# WHAT THE TASK REQUIRES
Every line below containing the word "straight" should be found and copied.

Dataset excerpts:
▼▼▼

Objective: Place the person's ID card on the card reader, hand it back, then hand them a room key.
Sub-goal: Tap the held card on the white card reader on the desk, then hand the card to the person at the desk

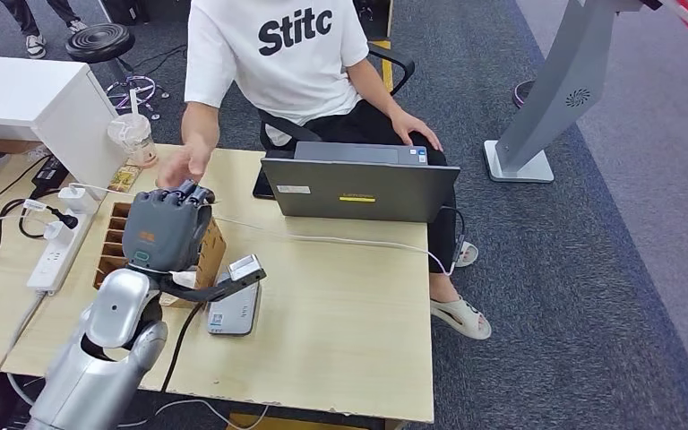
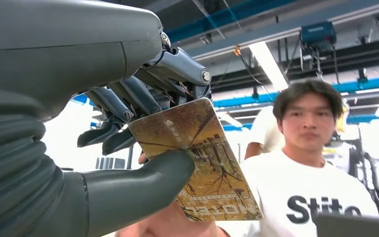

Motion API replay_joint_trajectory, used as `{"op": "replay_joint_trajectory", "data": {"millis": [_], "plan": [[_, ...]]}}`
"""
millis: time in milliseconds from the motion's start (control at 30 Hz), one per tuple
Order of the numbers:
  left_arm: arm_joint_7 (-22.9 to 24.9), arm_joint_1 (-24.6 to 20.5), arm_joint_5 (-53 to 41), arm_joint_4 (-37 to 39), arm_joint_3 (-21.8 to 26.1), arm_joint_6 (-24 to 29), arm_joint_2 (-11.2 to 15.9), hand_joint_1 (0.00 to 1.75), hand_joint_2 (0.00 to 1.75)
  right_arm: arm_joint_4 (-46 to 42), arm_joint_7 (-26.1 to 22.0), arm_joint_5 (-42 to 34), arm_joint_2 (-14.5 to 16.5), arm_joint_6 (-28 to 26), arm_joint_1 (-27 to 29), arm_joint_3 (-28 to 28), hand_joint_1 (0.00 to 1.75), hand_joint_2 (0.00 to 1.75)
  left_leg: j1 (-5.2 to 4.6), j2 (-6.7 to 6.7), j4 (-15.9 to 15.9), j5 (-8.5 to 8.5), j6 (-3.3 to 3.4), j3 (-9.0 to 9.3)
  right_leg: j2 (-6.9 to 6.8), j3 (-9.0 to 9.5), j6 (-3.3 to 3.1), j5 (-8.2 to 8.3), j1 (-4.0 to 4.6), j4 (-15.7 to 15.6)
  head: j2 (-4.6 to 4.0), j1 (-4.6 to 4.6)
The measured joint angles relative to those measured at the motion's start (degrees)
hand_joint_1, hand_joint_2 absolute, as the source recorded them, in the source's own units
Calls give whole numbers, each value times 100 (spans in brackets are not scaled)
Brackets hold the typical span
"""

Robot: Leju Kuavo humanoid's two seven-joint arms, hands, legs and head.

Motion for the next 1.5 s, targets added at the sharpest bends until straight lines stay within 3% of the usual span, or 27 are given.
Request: {"op": "replay_joint_trajectory", "data": {"millis": [400, 533, 900, 1033, 1267, 1400, 1500], "plan": [[-144, -603, 238, -27, 982, 300, 101, 175, 175, 0, 54, 83, 0, -4, 4, 154, 0, 175, 1, 3, 0, 2, -3, 0, 6, -4, -1, 0, 0, 5, 0, -1], [-214, -592, 137, -27, 1143, 415, 104, 0, 175, 0, 54, 99, 0, -6, 3, 172, 0, 175, 0, 2, 0, 1, -3, -5, 5, -5, -1, -1, 0, 4, 0, 1], [-249, -102, 40, -245, 1247, 747, 62, 0, 175, 0, 54, 70, 0, 0, 3, 188, 0, 175, 0, 1, 0, 1, -3, -5, 2, -6, -1, -1, 0, 2, 0, 0], [-385, 209, -113, -361, 1240, 548, 45, 0, 175, 0, 54, -8, 0, 2, 3, 187, 0, 175, 0, 3, 0, 1, -3, -1, 5, -5, -1, -1, 0, 3, 0, -1], [-325, 1182, -473, -700, 855, 432, 38, 0, 175, 0, 20, -150, -8, 7, 6, 186, 0, 175, -1, 5, 0, 0, -2, -9, 5, -11, 0, -3, -1, 0, 0, 0], [-299, 1353, -461, -835, 716, 340, 75, 0, 175, 0, 15, -168, -11, 4, 8, 184, 0, 175, -1, 3, 0, 0, -2, -9, 2, -12, 0, -3, -1, 0, 0, -1], [-366, 1463, -278, -960, 597, -55, 148, 0, 175, 0, -6, -243, -14, 1, 11, 182, 0, 175, 0, 3, 0, 1, -3, -7, 3, -10, -1, -1, 0, 2, 0, -1]]}}
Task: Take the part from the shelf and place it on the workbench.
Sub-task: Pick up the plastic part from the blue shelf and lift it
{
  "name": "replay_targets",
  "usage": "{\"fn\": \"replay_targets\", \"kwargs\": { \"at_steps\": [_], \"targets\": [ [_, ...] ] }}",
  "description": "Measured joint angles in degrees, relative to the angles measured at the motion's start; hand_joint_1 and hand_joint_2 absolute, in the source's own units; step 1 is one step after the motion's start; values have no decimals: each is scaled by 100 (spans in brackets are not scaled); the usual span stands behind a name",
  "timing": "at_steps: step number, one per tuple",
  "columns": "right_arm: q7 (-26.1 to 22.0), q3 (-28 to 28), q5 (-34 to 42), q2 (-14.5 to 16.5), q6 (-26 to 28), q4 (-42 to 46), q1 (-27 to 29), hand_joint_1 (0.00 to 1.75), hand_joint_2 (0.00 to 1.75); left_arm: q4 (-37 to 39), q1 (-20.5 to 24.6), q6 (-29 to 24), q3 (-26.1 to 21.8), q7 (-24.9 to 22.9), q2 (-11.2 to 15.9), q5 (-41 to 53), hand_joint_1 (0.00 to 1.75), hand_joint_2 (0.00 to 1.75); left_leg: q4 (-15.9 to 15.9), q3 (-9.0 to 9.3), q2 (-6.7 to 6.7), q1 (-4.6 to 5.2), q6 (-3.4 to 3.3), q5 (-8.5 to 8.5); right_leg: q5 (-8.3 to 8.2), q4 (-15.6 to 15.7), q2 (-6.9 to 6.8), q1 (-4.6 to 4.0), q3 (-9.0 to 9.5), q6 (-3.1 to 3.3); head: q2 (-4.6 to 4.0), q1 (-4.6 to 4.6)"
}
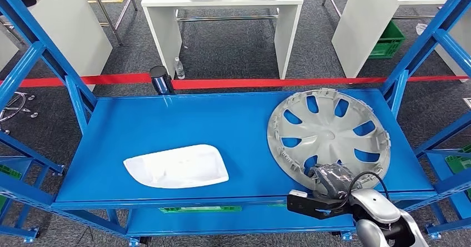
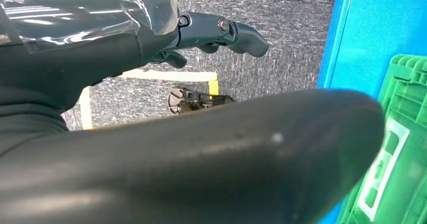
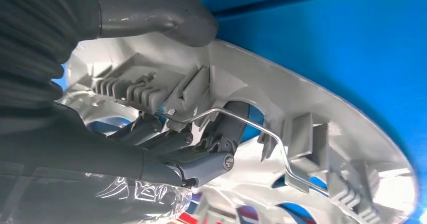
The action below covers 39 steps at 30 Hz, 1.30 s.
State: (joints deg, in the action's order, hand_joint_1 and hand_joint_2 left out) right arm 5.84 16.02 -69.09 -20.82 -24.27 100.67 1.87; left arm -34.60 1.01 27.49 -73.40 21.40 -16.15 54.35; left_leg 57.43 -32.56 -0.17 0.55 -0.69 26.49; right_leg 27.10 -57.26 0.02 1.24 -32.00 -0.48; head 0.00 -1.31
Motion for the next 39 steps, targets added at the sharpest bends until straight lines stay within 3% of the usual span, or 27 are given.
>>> {"fn": "replay_targets", "kwargs": {
  "at_steps": [2,4,6,7,8,9,11,12,16,18,20,21,22,23,25,27,30,32,35,36,37,38,39],
  "targets": [
    [-7,9,-1,2,2,-12,-25,157,175,1,0,-3,-1,12,6,-3,0,0,351,-159,2,-28,73,231,-16,17,-2,37,25,43,0,-25],
    [-7,14,-3,2,4,-23,-34,161,175,2,-1,-3,-2,17,6,-7,0,0,1116,-509,4,-71,138,606,-17,14,-5,35,23,58,0,-49],
    [-7,16,-12,1,8,-34,-35,162,175,3,-6,18,-7,56,5,-8,0,87,1649,-766,6,-105,170,747,-16,12,-4,33,24,57,0,-48],
    [-7,16,-19,1,11,-38,-34,161,175,2,-9,40,-9,105,4,-9,0,131,1587,-743,6,-116,171,651,-15,12,-1,33,29,56,0,-48],
    [-7,15,-25,1,15,-40,-33,161,175,-2,-11,65,-10,177,4,-8,0,175,1306,-615,7,-122,164,469,-14,12,4,34,37,55,0,-48],
    [-5,12,-29,1,20,-41,-30,161,175,-11,-12,86,-9,260,3,3,0,175,889,-418,6,-125,148,255,-12,13,9,34,45,52,0,-48],
    [-3,-1,-34,-1,26,-42,-21,161,175,-48,-15,101,0,415,-5,47,0,175,197,-86,-1,-105,104,20,-8,9,18,11,32,23,0,-45],
    [-2,-10,-37,-3,30,-42,-18,161,175,-72,-20,103,7,472,-15,72,0,175,43,-13,-4,-90,81,-4,-11,8,21,2,17,-1,0,-44],
    [-3,-34,-44,-27,38,-46,15,161,175,-172,-42,115,21,555,-58,103,0,175,-84,32,7,-77,-59,-48,30,-57,24,10,-45,-107,0,-37],
    [-3,-36,-42,-42,38,-55,36,161,175,-205,-44,115,23,566,-73,106,0,175,-150,51,15,-87,-130,-94,288,-576,21,13,-302,-71,0,-24],
    [-3,-37,-41,-47,39,-65,46,161,175,-219,-49,115,24,569,-87,110,0,175,-153,36,13,-64,-154,-102,590,-1377,20,12,-690,-40,0,-19],
    [-3,-37,-41,-47,40,-70,50,161,175,-222,-52,115,23,569,-93,112,0,175,-151,35,12,-55,-157,-102,650,-1622,20,13,-809,-56,0,-19],
    [-5,-37,-38,-48,41,-73,49,161,175,-231,-55,115,22,568,-97,112,0,175,-148,37,9,-52,-157,-101,619,-1648,20,15,-821,-92,0,-19],
    [-10,-36,-29,-51,44,-75,44,161,175,-247,-57,117,22,567,-105,112,0,175,-141,43,5,-52,-152,-98,500,-1423,18,17,-712,-141,0,-19],
    [-31,-32,35,-60,69,-76,25,161,175,-308,-59,151,18,551,-131,108,0,175,-101,41,-2,-43,-119,-75,184,-582,3,16,-301,-207,0,-16],
    [-58,-28,170,-61,149,-78,7,161,175,-390,-61,225,10,543,-162,101,0,175,-49,17,-1,-20,-67,-46,12,-56,-5,4,-43,-158,0,-18],
    [-175,-64,592,-39,422,-72,2,161,175,-543,-67,331,-27,561,-211,94,0,175,-20,-17,1,-30,7,-34,-25,-8,-1,-11,-28,-36,0,-17],
    [-357,-158,1191,-5,691,-34,1,161,175,-655,-74,416,-84,575,-255,91,0,175,210,-128,3,-53,74,130,-43,5,-2,18,-28,21,0,-25],
    [-799,-348,2492,54,1002,128,-7,161,175,-757,-79,539,-188,606,-306,78,0,175,1273,-612,6,-99,159,649,-49,5,0,24,-37,56,0,-38],
    [-967,-401,2915,71,1062,204,-24,161,175,-769,-79,553,-220,617,-316,70,0,175,1561,-750,6,-107,168,728,-48,3,1,19,-37,56,0,-38],
    [-1128,-448,3289,88,1107,283,-50,161,175,-774,-78,555,-248,626,-326,57,0,175,1651,-800,6,-111,167,700,-48,2,4,15,-32,55,0,-38],
    [-1277,-492,3598,107,1141,367,-86,161,175,-775,-78,549,-274,634,-337,40,0,175,1504,-740,6,-112,154,565,-46,2,7,10,-24,54,0,-38],
    [-1409,-534,3851,125,1171,460,-124,161,175,-775,-77,538,-293,643,-344,20,0,175,1157,-582,5,-107,127,360,-45,3,10,5,-14,53,0,-38]
  ]
}}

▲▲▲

# RESULT FOR THIS TASK
Motion for the next 1.5 s, targets added at the sharpest bends until straight lines stay within 3% of the usual span, or 27 are given.
Motion for the next 39 steps, targets added at the sharpest bends until straight lines stay within 3% of the usual span, or 27 are given.

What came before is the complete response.